Supplied material -

☆ ☆ ☆ ☆ ☆ ☆ ☆

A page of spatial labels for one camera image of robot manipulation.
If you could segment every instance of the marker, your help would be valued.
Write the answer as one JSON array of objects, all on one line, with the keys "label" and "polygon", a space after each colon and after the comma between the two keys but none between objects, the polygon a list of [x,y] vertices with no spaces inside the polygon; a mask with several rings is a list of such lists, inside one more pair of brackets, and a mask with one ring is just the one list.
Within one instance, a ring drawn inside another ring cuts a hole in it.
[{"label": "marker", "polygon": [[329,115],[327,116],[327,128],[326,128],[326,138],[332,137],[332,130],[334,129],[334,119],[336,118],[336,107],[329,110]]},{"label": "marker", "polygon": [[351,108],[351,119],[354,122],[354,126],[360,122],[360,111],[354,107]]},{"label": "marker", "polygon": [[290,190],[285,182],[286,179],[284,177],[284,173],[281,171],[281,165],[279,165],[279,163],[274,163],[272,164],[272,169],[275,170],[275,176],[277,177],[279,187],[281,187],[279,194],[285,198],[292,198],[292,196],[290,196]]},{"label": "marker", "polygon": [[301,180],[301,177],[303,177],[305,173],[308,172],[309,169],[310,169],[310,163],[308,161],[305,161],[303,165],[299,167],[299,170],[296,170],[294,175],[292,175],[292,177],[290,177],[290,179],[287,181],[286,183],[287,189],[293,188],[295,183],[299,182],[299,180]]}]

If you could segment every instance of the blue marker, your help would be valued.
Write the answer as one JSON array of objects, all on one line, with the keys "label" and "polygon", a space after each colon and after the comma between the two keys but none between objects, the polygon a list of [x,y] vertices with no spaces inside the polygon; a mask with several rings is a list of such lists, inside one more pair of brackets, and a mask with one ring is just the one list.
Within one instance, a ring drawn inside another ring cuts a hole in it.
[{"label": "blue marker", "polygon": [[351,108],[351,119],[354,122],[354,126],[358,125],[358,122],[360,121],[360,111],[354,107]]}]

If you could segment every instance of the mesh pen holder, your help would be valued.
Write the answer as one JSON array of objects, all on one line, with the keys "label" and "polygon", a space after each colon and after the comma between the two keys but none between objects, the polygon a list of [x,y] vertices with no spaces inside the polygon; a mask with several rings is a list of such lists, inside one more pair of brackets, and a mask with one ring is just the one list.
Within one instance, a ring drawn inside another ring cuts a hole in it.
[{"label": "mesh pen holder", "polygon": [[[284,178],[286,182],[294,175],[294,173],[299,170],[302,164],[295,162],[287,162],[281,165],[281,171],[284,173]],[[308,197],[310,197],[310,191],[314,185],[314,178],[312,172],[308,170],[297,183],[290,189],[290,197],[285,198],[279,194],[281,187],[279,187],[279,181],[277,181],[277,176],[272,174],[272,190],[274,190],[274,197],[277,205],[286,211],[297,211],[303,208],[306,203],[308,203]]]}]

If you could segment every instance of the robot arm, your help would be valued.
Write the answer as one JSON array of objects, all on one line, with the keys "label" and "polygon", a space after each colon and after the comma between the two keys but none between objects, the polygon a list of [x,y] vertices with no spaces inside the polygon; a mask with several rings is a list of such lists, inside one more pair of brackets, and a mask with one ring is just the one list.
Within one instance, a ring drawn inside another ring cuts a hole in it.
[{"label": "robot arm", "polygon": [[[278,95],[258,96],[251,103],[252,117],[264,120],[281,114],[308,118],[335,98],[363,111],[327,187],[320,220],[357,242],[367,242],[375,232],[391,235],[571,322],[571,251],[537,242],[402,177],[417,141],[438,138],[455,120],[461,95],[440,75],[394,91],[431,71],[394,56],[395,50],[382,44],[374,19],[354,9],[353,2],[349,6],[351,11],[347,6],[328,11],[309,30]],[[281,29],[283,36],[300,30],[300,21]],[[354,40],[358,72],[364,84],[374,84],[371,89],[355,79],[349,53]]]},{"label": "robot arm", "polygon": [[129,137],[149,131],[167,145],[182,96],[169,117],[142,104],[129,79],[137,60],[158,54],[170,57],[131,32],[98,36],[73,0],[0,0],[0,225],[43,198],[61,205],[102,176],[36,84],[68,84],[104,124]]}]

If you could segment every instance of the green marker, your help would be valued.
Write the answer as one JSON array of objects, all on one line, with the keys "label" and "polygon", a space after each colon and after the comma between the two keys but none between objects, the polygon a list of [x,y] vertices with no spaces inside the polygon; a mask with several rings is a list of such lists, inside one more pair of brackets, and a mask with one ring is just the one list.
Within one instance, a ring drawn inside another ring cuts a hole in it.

☆ ☆ ☆ ☆ ☆ ☆ ☆

All the data above is to be given again, exactly.

A page of spatial labels for one camera image of robot manipulation.
If you could segment every instance of the marker, your help would be valued.
Write the answer as one JSON array of objects, all on one line, with the keys "label" and "polygon", a space after each colon and after the comma between the two keys but none between objects, the polygon a list of [x,y] vertices with no spaces inside the polygon; a mask with several rings is a list of such lists, inside one more pair of brackets, and a mask with one ring is just the one list.
Within one instance, a ring drawn inside another ring cuts a hole in it.
[{"label": "marker", "polygon": [[329,115],[327,116],[327,128],[326,128],[326,138],[332,137],[332,130],[334,129],[334,119],[336,118],[336,107],[329,110]]},{"label": "marker", "polygon": [[351,108],[351,119],[354,122],[354,126],[360,122],[360,111],[354,107]]},{"label": "marker", "polygon": [[290,190],[285,182],[286,179],[284,177],[284,173],[281,171],[281,165],[279,165],[279,163],[274,163],[272,164],[272,169],[275,170],[275,176],[277,177],[279,187],[281,187],[279,194],[285,198],[292,198],[292,196],[290,196]]},{"label": "marker", "polygon": [[301,180],[301,177],[303,177],[305,173],[308,172],[309,169],[310,169],[310,163],[308,161],[305,161],[303,165],[299,167],[299,170],[296,170],[294,175],[292,175],[292,177],[290,177],[290,179],[287,181],[286,183],[287,189],[293,188],[295,183],[299,182],[299,180]]}]

If you could segment every instance of the blue marker, your help would be valued.
Write the answer as one JSON array of objects, all on one line, with the keys "label" and "polygon", a space after each colon and after the comma between the two keys but none between objects, the polygon a list of [x,y] vertices with no spaces inside the polygon; a mask with several rings is a list of such lists, inside one more pair of brackets, and a mask with one ring is just the one list.
Within one instance, a ring drawn inside another ring cuts a hole in it.
[{"label": "blue marker", "polygon": [[351,108],[351,119],[354,122],[354,126],[358,125],[358,122],[360,121],[360,111],[354,107]]}]

If you could segment every instance of the mesh pen holder, your help would be valued.
Write the answer as one JSON array of objects, all on one line, with the keys "label" and "polygon", a space after each colon and after the comma between the two keys but none between objects, the polygon a list of [x,y] vertices with no spaces inside the polygon; a mask with several rings is a list of such lists, inside one more pair of brackets, and a mask with one ring is just the one list.
Within one instance, a ring drawn inside another ring cuts a hole in it.
[{"label": "mesh pen holder", "polygon": [[[284,178],[286,182],[294,175],[294,173],[299,170],[302,164],[295,162],[287,162],[281,165],[281,171],[284,173]],[[308,197],[310,197],[310,191],[314,185],[314,178],[312,172],[308,170],[297,183],[290,189],[290,197],[285,198],[279,194],[281,187],[279,187],[279,181],[277,181],[277,176],[272,174],[272,190],[274,190],[274,197],[277,205],[286,211],[297,211],[303,208],[306,203],[308,203]]]}]

If you could segment every instance of the robot arm, your help would be valued.
Write the answer as one JSON array of objects, all on one line, with the keys "label" and "polygon", a space after each colon and after the comma between the two keys but none between objects, the polygon a list of [x,y] vertices with no spaces inside the polygon; a mask with several rings is a list of such lists, inside one more pair of brackets, and a mask with one ring is just the one list.
Within one instance, a ring drawn inside another ring cuts a hole in it.
[{"label": "robot arm", "polygon": [[[278,95],[258,96],[251,103],[252,117],[264,120],[281,114],[308,118],[335,98],[363,111],[327,187],[320,220],[357,242],[367,242],[375,232],[391,235],[571,322],[571,251],[537,242],[402,177],[417,141],[438,138],[455,120],[461,95],[440,75],[394,91],[431,71],[394,56],[395,50],[382,44],[374,19],[354,9],[353,2],[349,6],[351,11],[347,6],[328,11],[309,30]],[[281,29],[283,36],[300,30],[300,21]],[[354,40],[358,72],[364,84],[374,84],[371,89],[355,79],[349,53]]]},{"label": "robot arm", "polygon": [[129,137],[149,131],[167,145],[182,96],[169,117],[142,104],[129,79],[137,60],[158,54],[170,57],[131,32],[98,36],[73,0],[0,0],[0,225],[43,198],[61,205],[102,176],[36,84],[68,84],[104,124]]}]

If you could segment every instance of the green marker, your help would be valued.
Write the answer as one JSON array of objects, all on one line, with the keys "label" and "polygon", a space after each colon and after the comma between the two keys but none between objects, the polygon a list of [x,y] vertices with no spaces inside the polygon; a mask with several rings is a list of such lists, inside one more pair of brackets, and a mask with one ring is just the one list.
Within one instance, a ring drawn inside another ring cuts a hole in it.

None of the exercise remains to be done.